I know jealousy is toxic. And I know it’s not healthy. But I genuinely can’t help what I feel. I’m hurt. I’m upset. And all of that pain is seeping into my conversations and tainting my perception. I know that when we’re in pain, it’s because of how we’re perceiving something. But how else am I supposed to view this? I see players being given opportunities when they don’t even care about playing at this level, when they’ve been injured for the majority of the past year, when they haven’t worked hard, when they only care about the money, and it makes me fucking mad. But they have something I don’t and never have had – they have a name. And they’ve been given an opportunity.
People around me, family mainly, keep telling me that maybe this isn’t on my path. Maybe I should just give soccer up. But why would I give up something I love? Why would I give up the only thing that has ever made me feel fulfilled? Don’t you think that it’s fucked up, that there are players who give up something they love because they’ve never been valued? Because it hurts too much to go through the continual disappointment, the continual politics, the continual bullshit? Imagine if we taught kids these harsh realities rather than convincing them that having a good mentality and working hard will actually get you somewhere because from my experiences? It doesn’t. You need things that you can’t control and that is often the missing ingredient in so many “success” stories. But it’s not something that’s ever talked about. Because you can’t glorify it. And it doesn’t feel good. We don’t want to believe that we don’t have control over our future because it’s disheartening. It’s disempowering. But perhaps embracing this reality might actually equip individuals with the skills necessary to process disappointment. To prevent them from internalising “failures” as there being something fundamentally wrong with who they are. Because chances are, there’s nothing wrong with them, but everything wrong with timing.
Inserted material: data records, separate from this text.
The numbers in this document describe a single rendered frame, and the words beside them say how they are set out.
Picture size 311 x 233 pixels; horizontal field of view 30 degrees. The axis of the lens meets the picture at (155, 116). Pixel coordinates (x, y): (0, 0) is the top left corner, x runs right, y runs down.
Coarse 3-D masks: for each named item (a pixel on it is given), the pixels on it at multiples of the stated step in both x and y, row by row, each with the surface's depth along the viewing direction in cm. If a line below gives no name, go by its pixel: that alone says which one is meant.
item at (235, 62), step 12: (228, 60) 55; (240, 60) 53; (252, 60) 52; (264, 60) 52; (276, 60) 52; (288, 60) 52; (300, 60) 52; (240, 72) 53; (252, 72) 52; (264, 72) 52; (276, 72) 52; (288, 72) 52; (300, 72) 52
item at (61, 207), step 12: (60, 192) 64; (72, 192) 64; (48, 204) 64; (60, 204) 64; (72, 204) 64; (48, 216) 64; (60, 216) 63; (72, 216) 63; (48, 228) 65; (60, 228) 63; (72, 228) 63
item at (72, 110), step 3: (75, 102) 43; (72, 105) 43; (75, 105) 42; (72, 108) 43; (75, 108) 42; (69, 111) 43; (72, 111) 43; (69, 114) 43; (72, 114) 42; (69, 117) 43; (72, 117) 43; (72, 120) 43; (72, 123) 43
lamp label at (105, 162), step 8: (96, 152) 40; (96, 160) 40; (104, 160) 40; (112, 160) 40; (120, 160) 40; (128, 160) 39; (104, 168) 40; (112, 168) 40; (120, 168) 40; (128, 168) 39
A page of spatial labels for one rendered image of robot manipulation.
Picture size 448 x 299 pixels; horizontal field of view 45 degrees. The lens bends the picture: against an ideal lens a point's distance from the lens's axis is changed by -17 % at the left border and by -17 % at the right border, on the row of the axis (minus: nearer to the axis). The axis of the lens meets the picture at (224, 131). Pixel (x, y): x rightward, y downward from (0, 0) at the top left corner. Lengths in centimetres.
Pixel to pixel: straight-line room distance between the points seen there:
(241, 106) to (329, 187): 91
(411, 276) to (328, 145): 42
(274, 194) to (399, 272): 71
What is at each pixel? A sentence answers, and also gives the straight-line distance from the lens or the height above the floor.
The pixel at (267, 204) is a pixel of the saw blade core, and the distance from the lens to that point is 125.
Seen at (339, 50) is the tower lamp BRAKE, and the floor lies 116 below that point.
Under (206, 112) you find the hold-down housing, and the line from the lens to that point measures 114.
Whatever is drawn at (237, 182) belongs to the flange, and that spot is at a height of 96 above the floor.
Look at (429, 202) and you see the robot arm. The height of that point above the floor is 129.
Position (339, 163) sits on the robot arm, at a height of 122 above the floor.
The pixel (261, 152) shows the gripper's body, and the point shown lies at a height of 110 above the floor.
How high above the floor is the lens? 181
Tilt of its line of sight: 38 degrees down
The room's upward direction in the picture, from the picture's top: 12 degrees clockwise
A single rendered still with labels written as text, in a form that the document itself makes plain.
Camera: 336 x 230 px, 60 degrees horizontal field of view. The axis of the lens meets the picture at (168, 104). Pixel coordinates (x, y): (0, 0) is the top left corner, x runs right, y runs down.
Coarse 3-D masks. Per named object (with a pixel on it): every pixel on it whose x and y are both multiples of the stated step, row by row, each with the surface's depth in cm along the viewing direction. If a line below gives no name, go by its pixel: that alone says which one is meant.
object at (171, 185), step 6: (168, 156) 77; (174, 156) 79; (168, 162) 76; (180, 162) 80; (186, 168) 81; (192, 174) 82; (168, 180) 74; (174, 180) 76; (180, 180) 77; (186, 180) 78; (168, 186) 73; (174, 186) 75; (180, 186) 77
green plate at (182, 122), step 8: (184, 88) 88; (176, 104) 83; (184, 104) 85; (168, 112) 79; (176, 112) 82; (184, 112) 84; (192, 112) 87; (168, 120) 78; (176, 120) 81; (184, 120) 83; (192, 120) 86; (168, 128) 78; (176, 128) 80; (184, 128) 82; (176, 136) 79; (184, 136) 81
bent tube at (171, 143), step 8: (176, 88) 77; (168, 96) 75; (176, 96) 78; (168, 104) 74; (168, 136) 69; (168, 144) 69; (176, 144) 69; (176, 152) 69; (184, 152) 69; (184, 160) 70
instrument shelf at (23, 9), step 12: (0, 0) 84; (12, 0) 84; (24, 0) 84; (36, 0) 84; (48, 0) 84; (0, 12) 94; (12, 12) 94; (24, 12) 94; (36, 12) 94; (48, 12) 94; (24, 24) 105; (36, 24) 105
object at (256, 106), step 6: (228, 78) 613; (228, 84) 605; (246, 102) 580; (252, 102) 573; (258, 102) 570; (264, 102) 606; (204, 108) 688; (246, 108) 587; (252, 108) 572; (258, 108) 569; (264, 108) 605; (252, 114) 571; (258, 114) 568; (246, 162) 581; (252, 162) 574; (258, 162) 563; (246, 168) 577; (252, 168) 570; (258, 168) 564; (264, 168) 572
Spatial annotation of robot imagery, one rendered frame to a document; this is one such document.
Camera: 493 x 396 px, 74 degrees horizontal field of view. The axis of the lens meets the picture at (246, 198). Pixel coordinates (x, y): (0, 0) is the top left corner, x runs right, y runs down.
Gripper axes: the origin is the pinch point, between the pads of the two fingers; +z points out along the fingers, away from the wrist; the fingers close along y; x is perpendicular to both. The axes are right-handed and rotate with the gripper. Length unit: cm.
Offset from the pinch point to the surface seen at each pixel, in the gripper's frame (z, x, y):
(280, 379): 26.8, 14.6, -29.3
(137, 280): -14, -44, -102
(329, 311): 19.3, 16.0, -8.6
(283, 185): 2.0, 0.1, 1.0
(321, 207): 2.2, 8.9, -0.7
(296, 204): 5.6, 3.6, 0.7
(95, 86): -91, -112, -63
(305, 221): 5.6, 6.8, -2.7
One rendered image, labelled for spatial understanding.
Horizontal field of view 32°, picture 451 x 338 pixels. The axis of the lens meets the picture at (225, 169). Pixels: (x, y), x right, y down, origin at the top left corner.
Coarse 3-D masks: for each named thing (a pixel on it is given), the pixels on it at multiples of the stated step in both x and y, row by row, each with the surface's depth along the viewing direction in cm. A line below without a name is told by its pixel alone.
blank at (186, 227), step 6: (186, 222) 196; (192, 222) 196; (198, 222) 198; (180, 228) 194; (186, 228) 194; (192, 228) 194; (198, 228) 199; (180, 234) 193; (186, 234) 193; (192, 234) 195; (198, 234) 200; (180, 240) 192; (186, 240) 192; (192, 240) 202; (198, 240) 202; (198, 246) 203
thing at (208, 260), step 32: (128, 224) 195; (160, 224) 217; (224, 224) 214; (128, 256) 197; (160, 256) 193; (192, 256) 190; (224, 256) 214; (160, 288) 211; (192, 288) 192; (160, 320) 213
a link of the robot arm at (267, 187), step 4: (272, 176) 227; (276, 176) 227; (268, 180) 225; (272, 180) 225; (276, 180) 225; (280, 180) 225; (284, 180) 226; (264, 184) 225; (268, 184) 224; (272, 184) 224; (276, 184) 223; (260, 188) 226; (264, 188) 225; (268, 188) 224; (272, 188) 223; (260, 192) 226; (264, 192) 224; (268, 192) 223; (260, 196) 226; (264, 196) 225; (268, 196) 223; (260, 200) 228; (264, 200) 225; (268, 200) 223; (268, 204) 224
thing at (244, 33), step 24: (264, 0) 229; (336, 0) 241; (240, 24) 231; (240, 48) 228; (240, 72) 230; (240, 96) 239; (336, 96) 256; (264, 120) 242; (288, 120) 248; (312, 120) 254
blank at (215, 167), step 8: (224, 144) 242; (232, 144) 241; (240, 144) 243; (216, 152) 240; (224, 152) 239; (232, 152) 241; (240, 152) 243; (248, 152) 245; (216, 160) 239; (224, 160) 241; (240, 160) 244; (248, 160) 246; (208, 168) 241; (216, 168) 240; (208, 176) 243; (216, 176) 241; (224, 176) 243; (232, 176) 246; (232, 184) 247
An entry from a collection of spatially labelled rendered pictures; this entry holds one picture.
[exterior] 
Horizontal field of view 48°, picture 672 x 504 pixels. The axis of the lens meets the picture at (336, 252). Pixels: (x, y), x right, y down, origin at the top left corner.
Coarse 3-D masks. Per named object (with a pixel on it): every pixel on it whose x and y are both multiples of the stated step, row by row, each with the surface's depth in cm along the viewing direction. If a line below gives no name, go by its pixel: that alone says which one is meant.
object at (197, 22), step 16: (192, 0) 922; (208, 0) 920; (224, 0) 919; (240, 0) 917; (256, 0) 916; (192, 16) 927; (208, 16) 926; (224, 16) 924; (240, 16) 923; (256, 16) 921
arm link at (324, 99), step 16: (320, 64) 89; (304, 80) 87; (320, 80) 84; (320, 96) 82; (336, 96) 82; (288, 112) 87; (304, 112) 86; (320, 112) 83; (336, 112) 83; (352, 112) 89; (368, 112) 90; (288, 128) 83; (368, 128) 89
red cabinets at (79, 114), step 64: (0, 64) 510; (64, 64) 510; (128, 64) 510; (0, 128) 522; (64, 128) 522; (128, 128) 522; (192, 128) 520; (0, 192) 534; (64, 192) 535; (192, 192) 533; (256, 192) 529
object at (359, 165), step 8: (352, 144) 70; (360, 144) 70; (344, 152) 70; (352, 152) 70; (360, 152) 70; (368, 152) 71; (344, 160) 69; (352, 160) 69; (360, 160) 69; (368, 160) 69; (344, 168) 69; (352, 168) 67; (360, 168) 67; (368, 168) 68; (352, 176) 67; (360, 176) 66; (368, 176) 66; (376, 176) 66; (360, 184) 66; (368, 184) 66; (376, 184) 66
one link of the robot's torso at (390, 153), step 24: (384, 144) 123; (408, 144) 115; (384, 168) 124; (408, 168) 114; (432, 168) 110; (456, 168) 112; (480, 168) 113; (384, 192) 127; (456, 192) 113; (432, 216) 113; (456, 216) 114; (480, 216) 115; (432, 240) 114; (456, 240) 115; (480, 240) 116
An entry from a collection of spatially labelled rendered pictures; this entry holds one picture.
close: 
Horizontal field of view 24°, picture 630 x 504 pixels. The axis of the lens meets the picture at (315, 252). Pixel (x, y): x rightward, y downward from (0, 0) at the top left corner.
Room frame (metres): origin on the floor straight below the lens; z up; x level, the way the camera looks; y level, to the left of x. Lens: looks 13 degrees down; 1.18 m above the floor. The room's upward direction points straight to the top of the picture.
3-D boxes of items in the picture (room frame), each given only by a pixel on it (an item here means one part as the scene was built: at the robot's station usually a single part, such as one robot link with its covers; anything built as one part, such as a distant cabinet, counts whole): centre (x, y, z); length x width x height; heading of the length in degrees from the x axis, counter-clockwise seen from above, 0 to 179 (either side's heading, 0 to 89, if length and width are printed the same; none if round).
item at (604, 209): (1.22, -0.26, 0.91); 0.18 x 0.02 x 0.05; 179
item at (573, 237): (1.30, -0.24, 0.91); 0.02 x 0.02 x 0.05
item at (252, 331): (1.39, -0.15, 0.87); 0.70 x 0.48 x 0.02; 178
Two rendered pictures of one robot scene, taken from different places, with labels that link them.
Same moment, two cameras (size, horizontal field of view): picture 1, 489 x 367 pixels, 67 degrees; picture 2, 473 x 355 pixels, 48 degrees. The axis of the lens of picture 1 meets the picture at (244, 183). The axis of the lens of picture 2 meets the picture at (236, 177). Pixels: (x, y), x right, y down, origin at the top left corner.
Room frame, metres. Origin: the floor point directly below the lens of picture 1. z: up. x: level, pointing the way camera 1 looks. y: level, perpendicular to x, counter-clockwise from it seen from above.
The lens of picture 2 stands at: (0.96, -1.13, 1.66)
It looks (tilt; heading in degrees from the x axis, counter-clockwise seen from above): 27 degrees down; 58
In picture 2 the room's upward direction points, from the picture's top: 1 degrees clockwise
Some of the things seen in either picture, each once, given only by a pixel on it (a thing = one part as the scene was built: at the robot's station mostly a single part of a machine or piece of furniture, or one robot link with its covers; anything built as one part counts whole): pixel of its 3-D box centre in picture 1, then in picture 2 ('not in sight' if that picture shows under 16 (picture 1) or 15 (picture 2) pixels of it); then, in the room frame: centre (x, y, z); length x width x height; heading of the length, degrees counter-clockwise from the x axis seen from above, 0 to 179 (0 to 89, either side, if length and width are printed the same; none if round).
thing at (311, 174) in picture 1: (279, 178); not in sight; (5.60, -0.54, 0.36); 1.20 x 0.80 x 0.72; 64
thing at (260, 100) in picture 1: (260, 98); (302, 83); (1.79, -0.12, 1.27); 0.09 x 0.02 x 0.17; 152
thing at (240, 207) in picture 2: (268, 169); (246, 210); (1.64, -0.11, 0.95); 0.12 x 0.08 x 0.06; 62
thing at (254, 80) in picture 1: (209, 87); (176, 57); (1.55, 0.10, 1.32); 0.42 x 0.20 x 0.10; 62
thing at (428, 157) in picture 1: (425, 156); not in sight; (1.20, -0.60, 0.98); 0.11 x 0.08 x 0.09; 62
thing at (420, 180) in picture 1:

So where to from here? I honestly don’t know. I have no wisdom to share. All I have is what I feel in this raw, unfiltered state that I’ve written about here. I’m hurting. I’m disappointed. And I’m fucking jealous. I didn’t get what I wanted and it’s making me bitter, resentful, and pessimistic. Is that healthy? No. But it’s real. And I’m sure there are beautiful things that will come of this, but knowing that doesn’t help; it doesn’t take away from the pain I’m currently feeling. The pain I know I need to feel. The pain of wanting something so badly, and not getting it. The pain of giving 100% and it still not being enough. And I know there are lessons I need to learn. But not right now. What I need right now is to be human; to feel and to grieve.